[Source records]

Content starts

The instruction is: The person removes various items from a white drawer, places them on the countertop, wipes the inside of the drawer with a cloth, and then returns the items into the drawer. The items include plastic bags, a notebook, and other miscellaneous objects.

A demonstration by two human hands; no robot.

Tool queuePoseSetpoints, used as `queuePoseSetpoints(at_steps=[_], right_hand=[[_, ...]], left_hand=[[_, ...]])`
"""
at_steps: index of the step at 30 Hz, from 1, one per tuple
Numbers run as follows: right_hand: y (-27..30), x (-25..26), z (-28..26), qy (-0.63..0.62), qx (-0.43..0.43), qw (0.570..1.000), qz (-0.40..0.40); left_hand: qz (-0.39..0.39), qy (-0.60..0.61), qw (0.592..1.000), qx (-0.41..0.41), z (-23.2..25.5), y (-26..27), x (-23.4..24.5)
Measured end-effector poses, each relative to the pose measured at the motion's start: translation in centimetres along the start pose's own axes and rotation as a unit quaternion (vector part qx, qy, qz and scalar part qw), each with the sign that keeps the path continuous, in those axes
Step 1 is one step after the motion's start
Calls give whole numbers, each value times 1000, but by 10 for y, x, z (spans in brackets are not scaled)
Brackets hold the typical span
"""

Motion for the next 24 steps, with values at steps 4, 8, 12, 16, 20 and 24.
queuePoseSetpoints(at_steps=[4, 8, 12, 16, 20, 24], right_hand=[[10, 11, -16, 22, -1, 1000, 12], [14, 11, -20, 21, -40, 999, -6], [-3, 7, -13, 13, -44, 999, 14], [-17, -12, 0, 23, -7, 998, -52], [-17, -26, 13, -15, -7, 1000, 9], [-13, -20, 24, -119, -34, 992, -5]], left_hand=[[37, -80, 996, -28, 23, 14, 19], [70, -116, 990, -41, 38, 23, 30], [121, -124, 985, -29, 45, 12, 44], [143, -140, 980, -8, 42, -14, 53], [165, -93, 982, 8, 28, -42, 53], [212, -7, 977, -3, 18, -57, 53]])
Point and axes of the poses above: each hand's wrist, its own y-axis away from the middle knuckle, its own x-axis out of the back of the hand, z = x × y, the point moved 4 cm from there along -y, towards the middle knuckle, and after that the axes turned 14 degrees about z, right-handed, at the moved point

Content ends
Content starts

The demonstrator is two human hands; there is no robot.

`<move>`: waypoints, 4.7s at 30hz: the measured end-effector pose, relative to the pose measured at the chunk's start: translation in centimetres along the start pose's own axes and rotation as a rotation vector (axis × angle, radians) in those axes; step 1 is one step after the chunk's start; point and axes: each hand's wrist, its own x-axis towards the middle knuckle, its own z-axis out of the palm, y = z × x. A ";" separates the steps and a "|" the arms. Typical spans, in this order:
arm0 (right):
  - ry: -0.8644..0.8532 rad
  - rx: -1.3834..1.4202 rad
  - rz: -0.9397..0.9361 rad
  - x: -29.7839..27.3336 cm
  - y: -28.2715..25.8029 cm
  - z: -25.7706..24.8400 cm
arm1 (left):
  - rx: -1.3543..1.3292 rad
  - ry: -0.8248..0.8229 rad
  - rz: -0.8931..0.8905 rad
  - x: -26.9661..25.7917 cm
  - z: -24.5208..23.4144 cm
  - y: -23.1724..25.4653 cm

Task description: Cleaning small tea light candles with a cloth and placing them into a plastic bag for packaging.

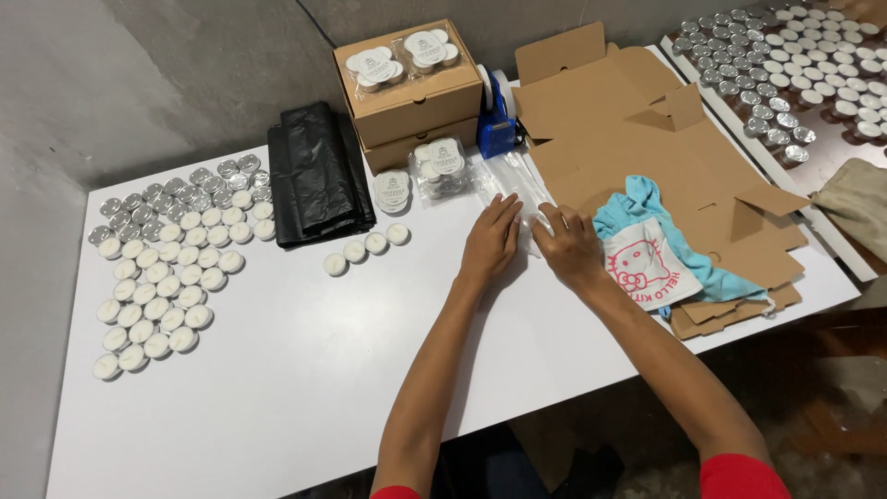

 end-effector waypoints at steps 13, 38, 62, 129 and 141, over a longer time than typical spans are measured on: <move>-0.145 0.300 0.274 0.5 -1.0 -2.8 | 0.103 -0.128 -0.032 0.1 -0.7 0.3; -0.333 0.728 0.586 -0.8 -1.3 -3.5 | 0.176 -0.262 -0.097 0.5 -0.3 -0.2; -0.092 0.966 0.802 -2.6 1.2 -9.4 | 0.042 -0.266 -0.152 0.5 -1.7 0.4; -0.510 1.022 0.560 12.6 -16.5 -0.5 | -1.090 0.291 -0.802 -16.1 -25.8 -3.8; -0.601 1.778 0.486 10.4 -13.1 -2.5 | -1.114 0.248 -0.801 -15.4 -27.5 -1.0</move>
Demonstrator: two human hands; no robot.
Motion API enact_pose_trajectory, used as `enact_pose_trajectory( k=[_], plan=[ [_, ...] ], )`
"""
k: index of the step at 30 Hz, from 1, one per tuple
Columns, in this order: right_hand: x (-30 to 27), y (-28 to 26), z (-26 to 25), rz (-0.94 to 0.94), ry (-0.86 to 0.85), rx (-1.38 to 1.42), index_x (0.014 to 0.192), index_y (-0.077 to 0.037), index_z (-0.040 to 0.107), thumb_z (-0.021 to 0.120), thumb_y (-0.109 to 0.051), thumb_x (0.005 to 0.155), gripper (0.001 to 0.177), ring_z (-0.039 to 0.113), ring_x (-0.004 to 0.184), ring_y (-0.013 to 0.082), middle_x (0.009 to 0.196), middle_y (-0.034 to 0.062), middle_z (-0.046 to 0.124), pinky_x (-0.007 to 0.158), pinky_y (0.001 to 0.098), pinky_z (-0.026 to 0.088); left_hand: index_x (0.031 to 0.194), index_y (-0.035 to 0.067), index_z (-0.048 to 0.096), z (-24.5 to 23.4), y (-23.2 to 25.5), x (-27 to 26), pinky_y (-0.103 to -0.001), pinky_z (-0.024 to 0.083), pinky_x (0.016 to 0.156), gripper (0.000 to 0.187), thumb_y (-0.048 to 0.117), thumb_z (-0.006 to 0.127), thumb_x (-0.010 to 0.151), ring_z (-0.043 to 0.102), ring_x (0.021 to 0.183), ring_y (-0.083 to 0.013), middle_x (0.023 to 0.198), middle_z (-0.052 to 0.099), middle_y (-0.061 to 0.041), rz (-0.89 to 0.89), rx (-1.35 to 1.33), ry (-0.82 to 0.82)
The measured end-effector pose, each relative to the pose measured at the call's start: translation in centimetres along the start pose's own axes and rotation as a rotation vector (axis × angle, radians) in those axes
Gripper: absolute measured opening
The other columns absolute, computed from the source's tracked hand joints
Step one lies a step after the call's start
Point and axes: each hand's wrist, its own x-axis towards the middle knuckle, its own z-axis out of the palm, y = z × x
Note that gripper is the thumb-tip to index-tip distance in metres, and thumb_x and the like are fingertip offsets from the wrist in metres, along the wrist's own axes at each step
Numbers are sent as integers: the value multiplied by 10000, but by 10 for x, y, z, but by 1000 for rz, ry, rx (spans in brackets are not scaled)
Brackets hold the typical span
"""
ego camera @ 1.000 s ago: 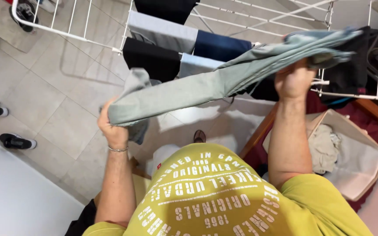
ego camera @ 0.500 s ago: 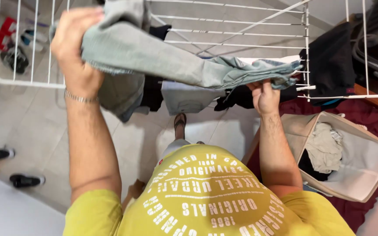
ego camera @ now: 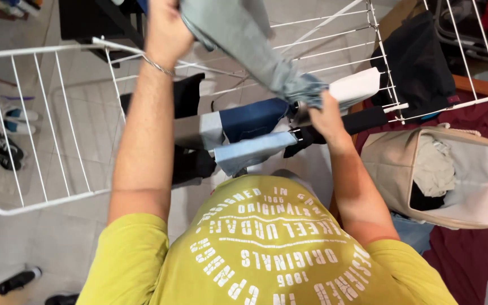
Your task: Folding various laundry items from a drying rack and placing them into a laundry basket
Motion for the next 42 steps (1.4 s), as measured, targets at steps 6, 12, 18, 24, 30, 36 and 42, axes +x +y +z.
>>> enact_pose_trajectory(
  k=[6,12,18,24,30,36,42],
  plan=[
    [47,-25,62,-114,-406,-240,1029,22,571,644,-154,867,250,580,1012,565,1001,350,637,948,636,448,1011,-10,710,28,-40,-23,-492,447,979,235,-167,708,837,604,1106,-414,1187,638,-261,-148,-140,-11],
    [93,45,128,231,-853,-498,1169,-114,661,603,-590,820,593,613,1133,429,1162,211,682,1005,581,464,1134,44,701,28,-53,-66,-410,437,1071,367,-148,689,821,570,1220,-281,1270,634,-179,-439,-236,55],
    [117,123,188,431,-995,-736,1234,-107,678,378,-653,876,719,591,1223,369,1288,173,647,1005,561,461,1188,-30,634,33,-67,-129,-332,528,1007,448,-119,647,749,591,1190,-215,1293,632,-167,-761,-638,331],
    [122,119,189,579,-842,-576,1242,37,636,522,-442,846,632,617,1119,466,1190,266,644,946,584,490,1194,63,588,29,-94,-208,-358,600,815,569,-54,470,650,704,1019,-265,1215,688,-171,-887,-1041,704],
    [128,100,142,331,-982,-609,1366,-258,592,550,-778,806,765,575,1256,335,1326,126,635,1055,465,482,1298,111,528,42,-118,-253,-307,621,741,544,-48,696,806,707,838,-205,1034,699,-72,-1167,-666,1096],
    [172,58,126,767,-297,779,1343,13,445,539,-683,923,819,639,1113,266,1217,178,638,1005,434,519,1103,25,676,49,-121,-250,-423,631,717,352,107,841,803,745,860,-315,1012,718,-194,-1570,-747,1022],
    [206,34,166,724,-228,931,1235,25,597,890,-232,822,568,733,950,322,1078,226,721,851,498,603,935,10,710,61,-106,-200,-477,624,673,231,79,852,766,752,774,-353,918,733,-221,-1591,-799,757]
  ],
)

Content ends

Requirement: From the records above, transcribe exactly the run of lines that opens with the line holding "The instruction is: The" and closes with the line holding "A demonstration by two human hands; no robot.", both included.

Exercise response:
The instruction is: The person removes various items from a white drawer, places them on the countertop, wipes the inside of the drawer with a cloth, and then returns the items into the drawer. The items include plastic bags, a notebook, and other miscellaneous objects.

A demonstration by two human hands; no robot.

No additional output is expected for this exercise.